◆ **Your objective**
Give back the data below word for word. Any image in it should be left out.

◆ **Dataset extract**
========
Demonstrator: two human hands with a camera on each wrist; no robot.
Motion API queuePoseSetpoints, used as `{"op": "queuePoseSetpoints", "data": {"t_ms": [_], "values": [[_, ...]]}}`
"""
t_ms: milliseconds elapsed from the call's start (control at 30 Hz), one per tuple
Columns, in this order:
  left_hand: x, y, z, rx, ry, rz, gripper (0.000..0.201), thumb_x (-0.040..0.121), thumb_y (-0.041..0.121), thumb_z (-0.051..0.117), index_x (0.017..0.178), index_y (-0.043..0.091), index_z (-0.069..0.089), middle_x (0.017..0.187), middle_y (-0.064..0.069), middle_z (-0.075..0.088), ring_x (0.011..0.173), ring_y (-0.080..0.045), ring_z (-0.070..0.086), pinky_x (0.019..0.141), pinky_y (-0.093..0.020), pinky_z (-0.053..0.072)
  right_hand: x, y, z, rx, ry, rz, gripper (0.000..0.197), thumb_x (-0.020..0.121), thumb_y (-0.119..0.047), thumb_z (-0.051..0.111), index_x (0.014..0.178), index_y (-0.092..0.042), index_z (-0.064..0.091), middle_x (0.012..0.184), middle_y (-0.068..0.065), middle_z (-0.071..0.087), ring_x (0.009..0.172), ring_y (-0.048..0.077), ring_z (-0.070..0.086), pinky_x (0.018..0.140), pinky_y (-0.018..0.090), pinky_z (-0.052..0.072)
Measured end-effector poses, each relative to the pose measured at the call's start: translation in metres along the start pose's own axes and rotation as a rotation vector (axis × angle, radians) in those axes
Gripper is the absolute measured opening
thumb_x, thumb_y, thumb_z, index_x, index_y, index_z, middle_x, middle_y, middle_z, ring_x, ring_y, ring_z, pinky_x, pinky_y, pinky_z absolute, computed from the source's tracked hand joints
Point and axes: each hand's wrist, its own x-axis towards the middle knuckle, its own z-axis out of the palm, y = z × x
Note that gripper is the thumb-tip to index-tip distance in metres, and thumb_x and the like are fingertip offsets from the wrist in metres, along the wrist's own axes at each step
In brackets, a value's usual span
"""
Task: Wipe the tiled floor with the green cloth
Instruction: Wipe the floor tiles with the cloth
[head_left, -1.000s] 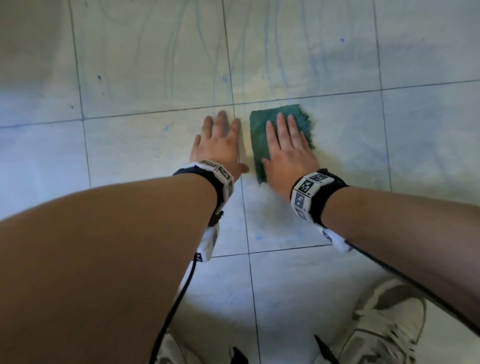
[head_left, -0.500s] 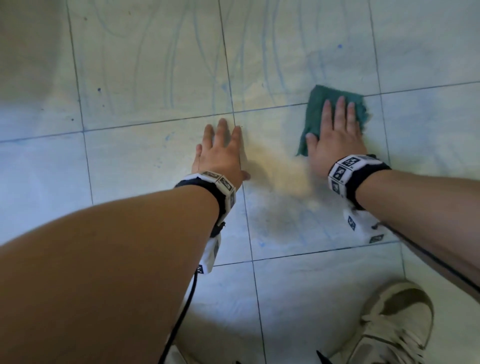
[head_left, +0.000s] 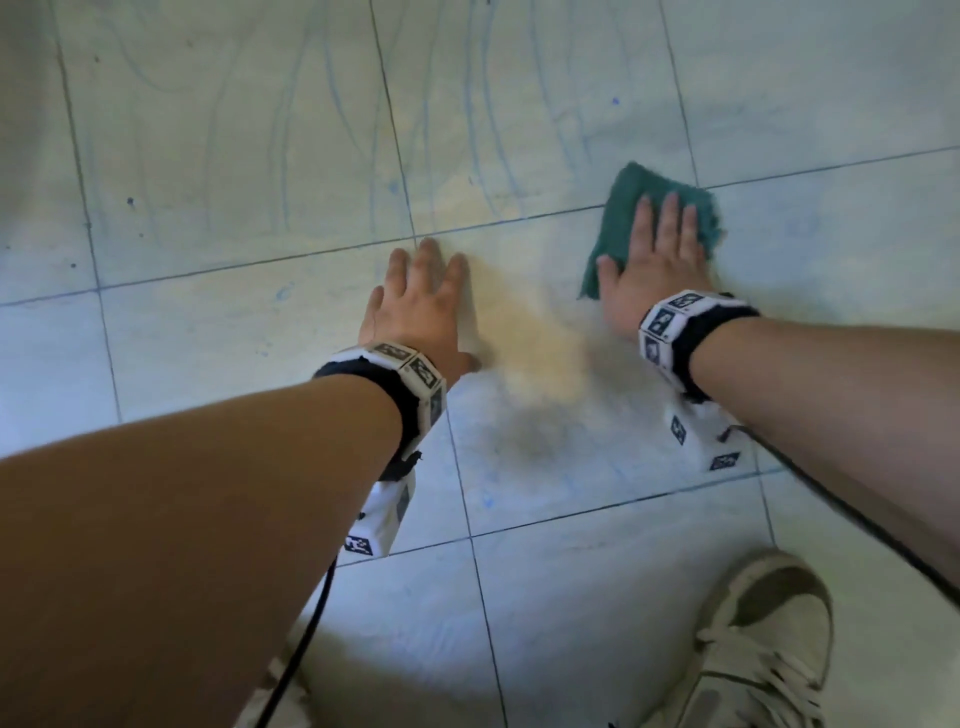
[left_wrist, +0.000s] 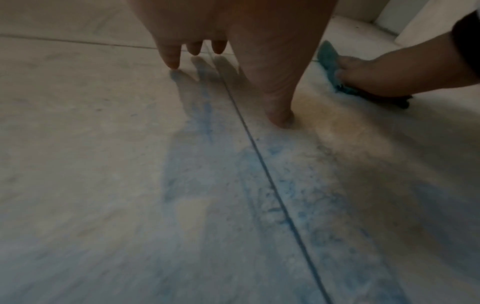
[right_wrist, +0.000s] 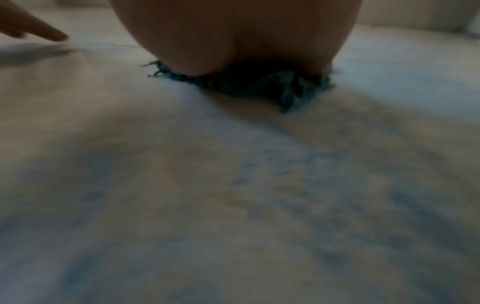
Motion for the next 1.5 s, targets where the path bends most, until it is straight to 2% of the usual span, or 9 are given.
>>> {"op": "queuePoseSetpoints", "data": {"t_ms": [133,300,400,600,700,1033,1333,1400,1500], "values": [[0.006,0.021,0.002,0.036,-0.092,0.055,0.115,0.076,0.052,0.078,0.156,0.031,-0.002,0.163,-0.002,-0.019,0.150,-0.032,-0.015,0.123,-0.051,0.007,0.001,-0.004,0.000,0.107,0.017,0.212,0.081,0.100,-0.047,0.038,0.159,-0.011,-0.004,0.165,0.015,-0.011,0.152,0.034,-0.009,0.123,0.048,0.005],[0.008,0.020,0.010,0.020,-0.032,0.042,0.101,0.082,0.049,0.070,0.157,0.028,0.007,0.164,0.000,-0.016,0.150,-0.031,-0.015,0.123,-0.049,0.006,-0.054,-0.073,0.021,-0.030,-0.058,-0.364,0.081,0.098,-0.048,0.034,0.158,-0.013,-0.007,0.164,0.014,-0.017,0.151,0.034,-0.017,0.123,0.047,-0.002],[0.006,0.018,0.010,0.013,-0.032,0.049,0.107,0.078,0.055,0.073,0.157,0.026,0.008,0.164,0.002,-0.016,0.150,-0.030,-0.016,0.123,-0.048,0.006,-0.057,-0.059,0.024,-0.082,-0.057,-0.470,0.081,0.099,-0.050,0.035,0.159,-0.017,-0.007,0.165,0.009,-0.018,0.151,0.029,-0.018,0.121,0.043,-0.007],[0.005,0.018,0.006,0.025,-0.093,0.051,0.118,0.077,0.053,0.077,0.157,0.031,-0.007,0.162,0.003,-0.024,0.149,-0.029,-0.021,0.123,-0.048,0.003,-0.010,0.082,0.011,-0.012,-0.004,0.169,0.079,0.101,-0.051,0.028,0.158,-0.008,-0.006,0.164,0.019,-0.011,0.152,0.038,-0.008,0.124,0.050,0.003],[0.005,0.020,0.006,0.026,-0.086,0.040,0.118,0.076,0.052,0.079,0.157,0.031,-0.005,0.162,0.003,-0.022,0.149,-0.029,-0.019,0.122,-0.048,0.005,-0.012,0.076,0.010,0.126,0.015,0.345,0.079,0.102,-0.046,0.033,0.158,-0.007,-0.004,0.165,0.019,-0.009,0.152,0.038,-0.007,0.123,0.049,0.005],[0.010,0.040,0.002,0.140,-0.023,0.107,0.120,0.075,0.062,0.074,0.157,0.027,-0.005,0.164,0.000,-0.016,0.151,-0.027,-0.013,0.123,-0.047,0.005,-0.115,0.011,0.042,-0.106,-0.148,-0.433,0.083,0.100,-0.052,0.033,0.157,-0.015,-0.015,0.162,0.011,-0.026,0.150,0.030,-0.024,0.124,0.044,-0.007],[0.004,0.085,0.025,0.158,-0.084,0.200,0.119,0.074,0.064,0.073,0.156,0.030,-0.007,0.162,0.000,-0.023,0.150,-0.030,-0.018,0.123,-0.049,0.003,-0.061,0.124,0.037,0.160,-0.006,0.356,0.079,0.101,-0.046,0.033,0.158,-0.009,-0.008,0.164,0.018,-0.013,0.152,0.035,-0.010,0.124,0.048,0.003],[0.005,0.086,0.024,0.163,-0.095,0.200,0.120,0.074,0.063,0.074,0.156,0.031,-0.007,0.162,0.000,-0.024,0.149,-0.031,-0.019,0.122,-0.051,0.003,-0.060,0.101,0.034,0.186,-0.004,0.354,0.081,0.100,-0.046,0.034,0.158,-0.008,-0.008,0.164,0.019,-0.013,0.151,0.038,-0.011,0.123,0.050,0.002],[0.007,0.089,0.025,0.153,-0.083,0.199,0.119,0.074,0.062,0.075,0.156,0.030,-0.006,0.162,0.000,-0.023,0.149,-0.032,-0.019,0.122,-0.052,0.004,-0.079,0.064,0.035,0.030,-0.057,-0.015,0.085,0.099,-0.051,0.033,0.156,-0.009,-0.015,0.162,0.018,-0.023,0.149,0.038,-0.020,0.123,0.049,-0.004]]}}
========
◆ **Task result**
Demonstrator: two human hands with a camera on each wrist; no robot.
Motion API queuePoseSetpoints, used as `{"op": "queuePoseSetpoints", "data": {"t_ms": [_], "values": [[_, ...]]}}`
"""
t_ms: milliseconds elapsed from the call's start (control at 30 Hz), one per tuple
Columns, in this order:
  left_hand: x, y, z, rx, ry, rz, gripper (0.000..0.201), thumb_x (-0.040..0.121), thumb_y (-0.041..0.121), thumb_z (-0.051..0.117), index_x (0.017..0.178), index_y (-0.043..0.091), index_z (-0.069..0.089), middle_x (0.017..0.187), middle_y (-0.064..0.069), middle_z (-0.075..0.088), ring_x (0.011..0.173), ring_y (-0.080..0.045), ring_z (-0.070..0.086), pinky_x (0.019..0.141), pinky_y (-0.093..0.020), pinky_z (-0.053..0.072)
  right_hand: x, y, z, rx, ry, rz, gripper (0.000..0.197), thumb_x (-0.020..0.121), thumb_y (-0.119..0.047), thumb_z (-0.051..0.111), index_x (0.014..0.178), index_y (-0.092..0.042), index_z (-0.064..0.091), middle_x (0.012..0.184), middle_y (-0.068..0.065), middle_z (-0.071..0.087), ring_x (0.009..0.172), ring_y (-0.048..0.077), ring_z (-0.070..0.086), pinky_x (0.018..0.140), pinky_y (-0.018..0.090), pinky_z (-0.052..0.072)
Measured end-effector poses, each relative to the pose measured at the call's start: translation in metres along the start pose's own axes and rotation as a rotation vector (axis × angle, radians) in those axes
Gripper is the absolute measured opening
thumb_x, thumb_y, thumb_z, index_x, index_y, index_z, middle_x, middle_y, middle_z, ring_x, ring_y, ring_z, pinky_x, pinky_y, pinky_z absolute, computed from the source's tracked hand joints
Point and axes: each hand's wrist, its own x-axis towards the middle knuckle, its own z-axis out of the palm, y = z × x
Note that gripper is the thumb-tip to index-tip distance in metres, and thumb_x and the like are fingertip offsets from the wrist in metres, along the wrist's own axes at each step
In brackets, a value's usual span
"""
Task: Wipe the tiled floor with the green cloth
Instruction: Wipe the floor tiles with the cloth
[head_left, -1.000s] 
[head_left, -0.500s] 
[head_left, +0.000s] 
[left_wrist, +0.000s] 
[right_wrist, +0.000s] 
Motion for the next 1.5 s, targets where the path bends most, until it is straight to 2% of the usual span, or 9 are given.
>>> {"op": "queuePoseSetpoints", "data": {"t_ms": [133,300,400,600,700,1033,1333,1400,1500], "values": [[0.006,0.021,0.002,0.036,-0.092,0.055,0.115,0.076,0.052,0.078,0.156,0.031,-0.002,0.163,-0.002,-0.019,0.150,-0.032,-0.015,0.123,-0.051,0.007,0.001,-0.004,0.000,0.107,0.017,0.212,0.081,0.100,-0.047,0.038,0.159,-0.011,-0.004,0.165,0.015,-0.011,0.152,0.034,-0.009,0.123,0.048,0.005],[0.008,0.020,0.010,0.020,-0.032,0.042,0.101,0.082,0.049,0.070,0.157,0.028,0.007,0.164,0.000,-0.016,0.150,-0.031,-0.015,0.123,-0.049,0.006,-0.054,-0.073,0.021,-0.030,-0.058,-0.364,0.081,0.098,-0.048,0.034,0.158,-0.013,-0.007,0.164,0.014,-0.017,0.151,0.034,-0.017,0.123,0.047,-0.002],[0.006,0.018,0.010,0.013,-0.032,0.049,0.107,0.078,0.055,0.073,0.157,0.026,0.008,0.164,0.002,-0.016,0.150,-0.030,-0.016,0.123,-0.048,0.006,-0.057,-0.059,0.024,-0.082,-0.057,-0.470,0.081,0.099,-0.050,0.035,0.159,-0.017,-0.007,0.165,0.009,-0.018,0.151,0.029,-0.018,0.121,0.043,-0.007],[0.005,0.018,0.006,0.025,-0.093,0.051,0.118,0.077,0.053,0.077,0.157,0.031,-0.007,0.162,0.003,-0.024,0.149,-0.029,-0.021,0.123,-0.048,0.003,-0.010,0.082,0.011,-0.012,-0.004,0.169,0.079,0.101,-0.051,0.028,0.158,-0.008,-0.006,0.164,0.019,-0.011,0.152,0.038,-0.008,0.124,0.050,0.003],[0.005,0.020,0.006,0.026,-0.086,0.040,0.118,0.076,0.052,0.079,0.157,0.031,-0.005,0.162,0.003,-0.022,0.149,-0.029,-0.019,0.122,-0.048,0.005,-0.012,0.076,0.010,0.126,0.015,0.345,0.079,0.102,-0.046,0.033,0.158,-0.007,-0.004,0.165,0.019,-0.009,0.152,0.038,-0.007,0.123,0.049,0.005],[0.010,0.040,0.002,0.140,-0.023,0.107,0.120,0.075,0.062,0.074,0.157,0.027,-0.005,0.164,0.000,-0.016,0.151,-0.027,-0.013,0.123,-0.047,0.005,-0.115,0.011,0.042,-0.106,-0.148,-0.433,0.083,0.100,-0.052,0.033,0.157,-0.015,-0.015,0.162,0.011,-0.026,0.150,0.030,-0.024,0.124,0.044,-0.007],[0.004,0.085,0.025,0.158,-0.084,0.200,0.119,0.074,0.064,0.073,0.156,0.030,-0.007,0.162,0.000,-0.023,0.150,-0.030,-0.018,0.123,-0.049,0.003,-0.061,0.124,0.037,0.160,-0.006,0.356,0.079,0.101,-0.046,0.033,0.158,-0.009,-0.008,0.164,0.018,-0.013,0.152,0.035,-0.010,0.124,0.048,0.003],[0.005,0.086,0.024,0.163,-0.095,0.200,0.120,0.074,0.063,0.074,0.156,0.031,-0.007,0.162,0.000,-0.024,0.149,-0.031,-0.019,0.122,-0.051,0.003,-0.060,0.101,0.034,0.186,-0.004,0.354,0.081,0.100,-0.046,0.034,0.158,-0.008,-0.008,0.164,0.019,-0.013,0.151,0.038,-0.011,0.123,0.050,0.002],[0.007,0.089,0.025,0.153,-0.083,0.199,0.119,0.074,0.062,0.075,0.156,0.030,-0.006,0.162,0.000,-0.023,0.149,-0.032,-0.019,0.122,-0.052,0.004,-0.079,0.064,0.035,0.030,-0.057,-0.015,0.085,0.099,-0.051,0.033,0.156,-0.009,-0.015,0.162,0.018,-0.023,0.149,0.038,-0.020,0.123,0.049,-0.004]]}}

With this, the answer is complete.